На другой день, встретясь с Горьким, я услыхал от него такую похвалу: «Знаете, Орленев, что меня в вашем Дмитрии поражает: это соединение ребенка с зверем[124]. А труппа ваша не годится никуда. И неужели вы их за границу повезете? Да вы Россию осрамите!» То же и Дорошевич мне сказал. Тогда я объяснил им, что собирал актеров только для исполнения ролей еврейских, и предложил им прочитать пьесу со вставками из Юшкевича и тем тоном, который выработал я для исполнителей «Евреев».

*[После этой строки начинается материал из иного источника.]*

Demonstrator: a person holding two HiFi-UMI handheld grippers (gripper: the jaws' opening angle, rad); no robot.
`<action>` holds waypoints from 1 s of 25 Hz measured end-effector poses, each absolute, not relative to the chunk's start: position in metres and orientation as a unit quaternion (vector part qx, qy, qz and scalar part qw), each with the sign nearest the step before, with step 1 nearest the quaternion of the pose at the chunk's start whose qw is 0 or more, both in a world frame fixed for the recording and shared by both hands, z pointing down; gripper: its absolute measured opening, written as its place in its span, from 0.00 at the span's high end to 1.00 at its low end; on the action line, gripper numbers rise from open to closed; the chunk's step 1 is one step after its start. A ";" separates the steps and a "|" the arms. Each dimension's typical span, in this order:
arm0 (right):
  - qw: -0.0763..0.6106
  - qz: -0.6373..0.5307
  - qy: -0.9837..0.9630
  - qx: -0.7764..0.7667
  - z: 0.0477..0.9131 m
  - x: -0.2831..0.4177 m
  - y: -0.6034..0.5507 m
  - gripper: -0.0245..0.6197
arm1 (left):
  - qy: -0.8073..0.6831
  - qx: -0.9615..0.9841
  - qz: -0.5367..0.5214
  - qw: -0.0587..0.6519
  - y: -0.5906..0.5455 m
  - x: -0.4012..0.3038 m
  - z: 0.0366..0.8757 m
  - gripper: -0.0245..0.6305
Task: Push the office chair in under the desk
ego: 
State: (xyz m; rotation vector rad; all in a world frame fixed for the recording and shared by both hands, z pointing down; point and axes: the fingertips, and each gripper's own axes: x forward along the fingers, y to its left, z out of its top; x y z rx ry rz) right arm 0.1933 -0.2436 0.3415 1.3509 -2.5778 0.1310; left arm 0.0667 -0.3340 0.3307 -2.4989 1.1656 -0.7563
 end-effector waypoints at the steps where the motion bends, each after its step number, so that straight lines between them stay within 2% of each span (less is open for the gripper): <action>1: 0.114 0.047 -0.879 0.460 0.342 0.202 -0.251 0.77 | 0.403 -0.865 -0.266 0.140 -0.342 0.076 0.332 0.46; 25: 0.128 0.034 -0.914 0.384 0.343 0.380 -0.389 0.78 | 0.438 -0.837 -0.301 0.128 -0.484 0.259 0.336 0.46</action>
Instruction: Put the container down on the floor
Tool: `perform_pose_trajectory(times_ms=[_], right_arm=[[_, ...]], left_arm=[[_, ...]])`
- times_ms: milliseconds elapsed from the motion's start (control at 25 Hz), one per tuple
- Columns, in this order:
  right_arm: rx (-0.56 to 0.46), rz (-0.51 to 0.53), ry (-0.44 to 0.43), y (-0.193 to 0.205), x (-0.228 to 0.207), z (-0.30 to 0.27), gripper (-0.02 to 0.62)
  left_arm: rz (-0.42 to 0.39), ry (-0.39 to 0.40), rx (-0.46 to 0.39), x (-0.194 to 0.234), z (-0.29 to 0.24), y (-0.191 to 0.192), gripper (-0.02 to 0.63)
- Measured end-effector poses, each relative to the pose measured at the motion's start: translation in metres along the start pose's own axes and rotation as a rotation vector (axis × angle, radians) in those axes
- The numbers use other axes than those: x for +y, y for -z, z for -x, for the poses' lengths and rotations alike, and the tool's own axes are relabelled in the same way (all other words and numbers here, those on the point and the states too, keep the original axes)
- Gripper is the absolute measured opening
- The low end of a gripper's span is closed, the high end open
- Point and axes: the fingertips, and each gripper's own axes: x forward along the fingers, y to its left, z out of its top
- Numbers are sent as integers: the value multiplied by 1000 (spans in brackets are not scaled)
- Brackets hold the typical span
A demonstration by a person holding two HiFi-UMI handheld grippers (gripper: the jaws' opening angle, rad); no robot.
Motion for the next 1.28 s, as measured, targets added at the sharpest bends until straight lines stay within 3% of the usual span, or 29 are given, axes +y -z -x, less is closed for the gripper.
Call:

Мы сговорились с Дорошевичем, что первый акт прочтем в гостинице «Россия» у него за кофе, потом поедем в Ливадию и там, позавтракав, прочтем второй акт, и так распределили всю пьесу. На другой день я пришел к нему и стал читать.
После первого акта, прочитанного мною, Власий Михайлович спросил: «Вы не устали?» — «Нет». — «Читайте дальше». Я прочел с еще большим подъемом второй акт, и так ему понравилось, что он мне предложил прочесть всю пьесу до конца. У меня была сделана каждая роль, и я за всех моих актеров читал, подражая тону каждого из них. Дорошевич был очень доволен и предсказал: «Вы будете иметь огромный успех. Но объясните мне, что вставили вы из Юшкевича в пьесу?» Я показал ему все мной взятые монологи, и он сострил: «Ну, знаете, от Чирикова только чирий и остался».
Встретясь с Горьким, Дорошевич рассказал ему, что слышал «Евреев» в моем исполнении. Тогда Горький пожелал, чтобы я и его также познакомил с моею переделкою пьесы. Условились читать мы у доктора Алексина, с которым Горький был дружен и, приезжая в Ялту, всегда жил у него. Я прочел ему всю пьесу разом. Читал я с большим увлечением, и в самых сильных подъемных местах Горький нервно теребил усы, издавая звуки, в которых слышалось: «Да, черт его знает, черт его знает». Это было его привычкой, когда он волновался. Он тоже предсказывал успех. Затем он меня спросил, почему я не хочу вступить в какой-нибудь постоянный театр и там работать в хорошей обстановке и при полном ансамбле… Я ему ответил, что я сам стремлюсь создать идейный театр, что мой театр мне представляется чем-то чудесным, новым. Горький спросил меня: «Ну, объясните мне, каково будет лицо вашего театра», — и этой фразой выбил меня из восторженного настроения. Я ему ответил, что мы, актеры моего театра, ходить все будем с лицом открытым… Горький опять стал теребить усы со звуком: «Да, черт его знает… черт его знает»[125].
А меня, действительно, неудержимо что-то тянуло и толкало, вопреки всякому благоразумию и осторожности, создать поэму человеческого счастья. Всевозможные мечтания господствовали над всеми моими поступками. Я хотел создать группу верующих экстазных людей, чтобы сплотиться всем духовно и разносить по всему миру жгучую и страстную проповедь чистейшего искусства. Театр наш должен быть без денег (кассы), без аплодисментов и даже без фамилий. Для этого мне нужно было, как мне тогда казалось, в Америке нажить большие капиталы и с ними начать строить нечто чудесное. Эта мечта являлась, как луч света, пробуждая и одухотворяя меня. А проза жизни, неудачи рассеивали светлые мысли, как дым, и колебания овладевали мною вновь.